The image below shows how these clearance rules for my important Sensitive signals class have affected the layout. The five uppermost traces belong to the Sensitive signals class I defined in the schematic. We see clearance between classified signals and ground polygon for the five uppermost traces, which are classified as Sensitive signals, follows the 1 mm clearance rule. Clearance between the polygon and other signals follows the 0.2 mm rule. The 5 traces in the bottom of the window are not part of the Sensitive signals class, so they obey the common clearance rule. When the polygon was poured, Altium's DRC engine automatically checked the polygon pour region and applied all relevant clearance rules to the polygon. Note that this rule was applied even though the polygon was defined throughout the entire window shown below.
Similarly, I can define a width design rule for Sensitive signals. I select the Width rule, create a new rule, and like I did in clearance design rules, I determine this width rule for the Sensitive signals class. Now the width of these traces shall strictly follow the 0.15 mm rule, and this configuration applies that rule only for traces belonging to the Sensitive signal class. All other routing follows the general Width rule.
We see design rule violations after applying this rule, and to clear violations, we must change the width of Sensitive signal traces according to the 0.15mm width rule we just created. Again, the five lower side traces do not belong to classified signals, and the specific width rule is not valid for them.
Now we have determined critical signals in the schematic side, updated this information to the layout side, and defined special clearance and width design rules for our critical signals. This method is easy to implement and efficient for special cases in which design rules differ from the common rules. For polygons, I don’t use any other methods, like adding cutoff areas manually. Also, with this approach, you can determine unique clearances for components connected to traces and unique clearance for the trace itself. I recently participated in Altium’s Length matching in high-speed buses webinar. In this webinar, the same principle was used for matching the length of differential bus signals by defining critical traces in the schematic side using similar classification and then determining layout design rules. I recommend that you watch this webinar to see how to do things in practice and to learn a couple of more tricks not presented in this article, even if you are not designing high-speed buses.

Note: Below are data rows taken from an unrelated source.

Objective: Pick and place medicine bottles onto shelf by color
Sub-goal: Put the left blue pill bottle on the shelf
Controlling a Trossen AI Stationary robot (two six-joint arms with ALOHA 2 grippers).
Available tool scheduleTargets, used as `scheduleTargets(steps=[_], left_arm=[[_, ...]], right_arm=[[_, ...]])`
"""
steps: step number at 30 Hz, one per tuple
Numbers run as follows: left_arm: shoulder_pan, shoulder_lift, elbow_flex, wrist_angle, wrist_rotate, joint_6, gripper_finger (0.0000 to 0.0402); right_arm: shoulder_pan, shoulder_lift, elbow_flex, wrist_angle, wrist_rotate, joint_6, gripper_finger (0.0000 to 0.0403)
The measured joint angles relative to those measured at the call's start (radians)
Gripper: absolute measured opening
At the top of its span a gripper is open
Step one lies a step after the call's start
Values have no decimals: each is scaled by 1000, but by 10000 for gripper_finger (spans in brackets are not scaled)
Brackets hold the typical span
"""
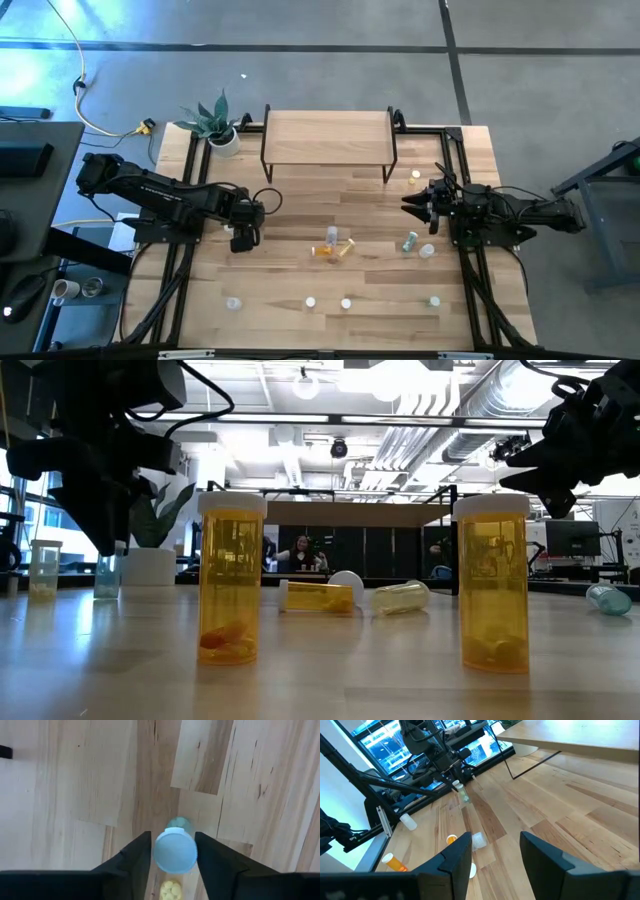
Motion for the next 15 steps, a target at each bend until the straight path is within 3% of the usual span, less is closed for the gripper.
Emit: scheduleTargets(steps=[5,15], left_arm=[[0,0,0,0,0,1,111],[1,0,17,-6,35,-10,116]], right_arm=[[0,0,0,0,0,0,158],[0,0,0,0,0,0,158]])
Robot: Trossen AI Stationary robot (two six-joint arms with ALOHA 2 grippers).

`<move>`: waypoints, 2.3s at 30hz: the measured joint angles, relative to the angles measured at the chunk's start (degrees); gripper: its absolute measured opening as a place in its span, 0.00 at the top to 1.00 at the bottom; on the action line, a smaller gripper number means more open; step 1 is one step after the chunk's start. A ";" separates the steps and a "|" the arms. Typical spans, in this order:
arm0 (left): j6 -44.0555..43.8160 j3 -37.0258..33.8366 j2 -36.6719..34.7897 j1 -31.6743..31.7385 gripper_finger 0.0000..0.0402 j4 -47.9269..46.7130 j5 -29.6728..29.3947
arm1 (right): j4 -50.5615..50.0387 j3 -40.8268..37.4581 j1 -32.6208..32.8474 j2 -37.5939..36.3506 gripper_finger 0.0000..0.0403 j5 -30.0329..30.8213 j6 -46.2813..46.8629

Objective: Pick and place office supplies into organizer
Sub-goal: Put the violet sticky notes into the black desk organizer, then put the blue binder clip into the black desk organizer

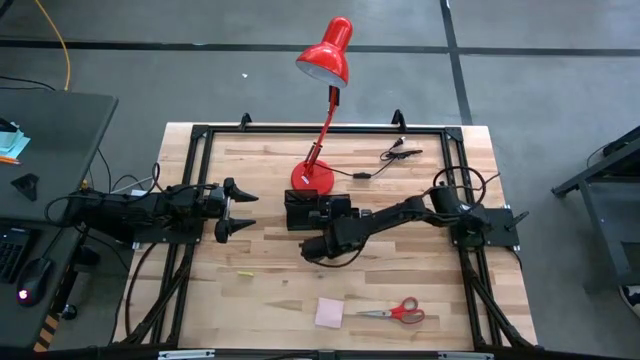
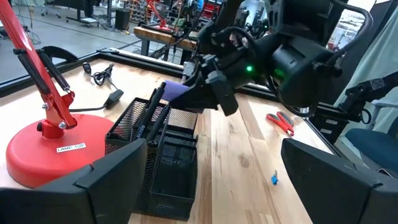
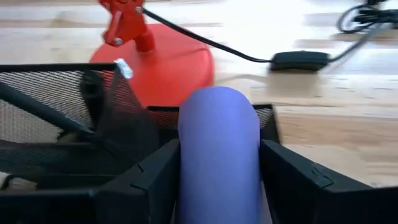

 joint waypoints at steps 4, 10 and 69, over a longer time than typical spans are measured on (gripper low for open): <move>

I typically use both manufacturing-based design rules and electrical design rules. PCB manufacturers always have a minimum width and clearance rules for all available copper thicknesses, and these set the extreme minimum limits for the design. Being within the manufacturing window ensures that you get the highest manufacturing yield. However, to get the best performance, you need to follow the physics of electronics and being sure a complex electrical circuit meets the target performance you need to convert physics laws into basic design rules, like clearance, width and length. Following these sounds self-evident, but when the complexity of a PCB increases, following these requirements manually and by visual inspection becomes challenging and soon, the only option is to use DRC features. By determining design rules correctly, you can make sure these rules are followed in all locations of a PCB.